# Able Sisters Backstory



## quadrantqueen

Many players of the Animal Crossing series don't look into the very detailed backstories that some NPCs have. One of my personal favorites is that of the Able sisters; Label(le), Mable, and Sable. Here I will recount what I know of the story and leave it open to readers to add on to it.

So as young hedgehogs, the sisters' parents passed. That left the siblings to fend for themselves and eachother. The oldest, Label, grew frustrated with being hampered down with the responsibility of raising her two younger sisters and left the trio, leaving behind Mabel and the youngest, Sable, for the big city. Mable, the middle child, had no choice but to raise her youngest sister by herself. Because of this and the tragic death of their parents, Sable grew up very introverted. In Animal Crossing: City Folk, the player can visit Gracie Grace's shop and gradually have Gracie's employee Labelle open up to them. As she does, the player learns that Labelle is actually Label, the lost third of the Able sister trio. It is discovered that when Label moved to the city, she began to work under the fashion designer Gracie Grace, and was given the new name Labelle as a sort of tag, a 'label' of sorts to put her work under, pardon my unintended pun. In Animal Crossing: New Leaf, it is shown that Labelle has kept her new name, but returned to live and run a shop with her sisters in the player's town. Little details can be seen in the new shop the sisters run, like newspaper clipping and a scrap of ribbon that looks suspiciously like the one Labelle wore as a part of her uniform while working for Gracie Grace. 

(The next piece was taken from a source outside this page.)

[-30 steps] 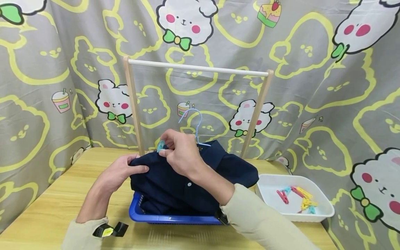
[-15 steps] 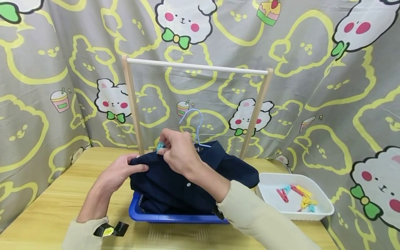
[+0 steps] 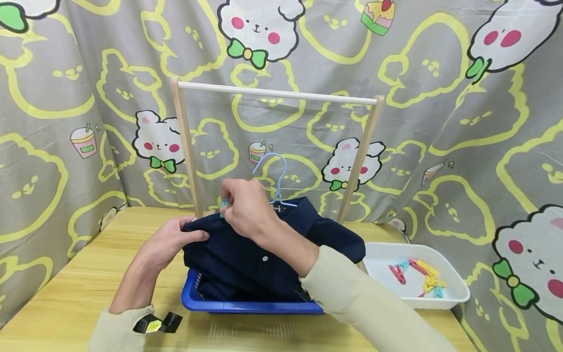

I find it sort of heart-wrenching and a little sad. The development shows that Labelle left her sisters behind for years alone, only to be welcomed back with open arms when she was either abandoned by Gracie Grace or decided to stop working for her.

Note: I believe I'll be doing a series of these posts, each centering around the backstory of an AC character.


----------



## Biskit11

Labelle was a jerk for running away from her two sisters. But I think what Tom Nook did was worst.


----------



## Akimari

Labelle also has the same colored "Sold Out" signs as Gracie.


----------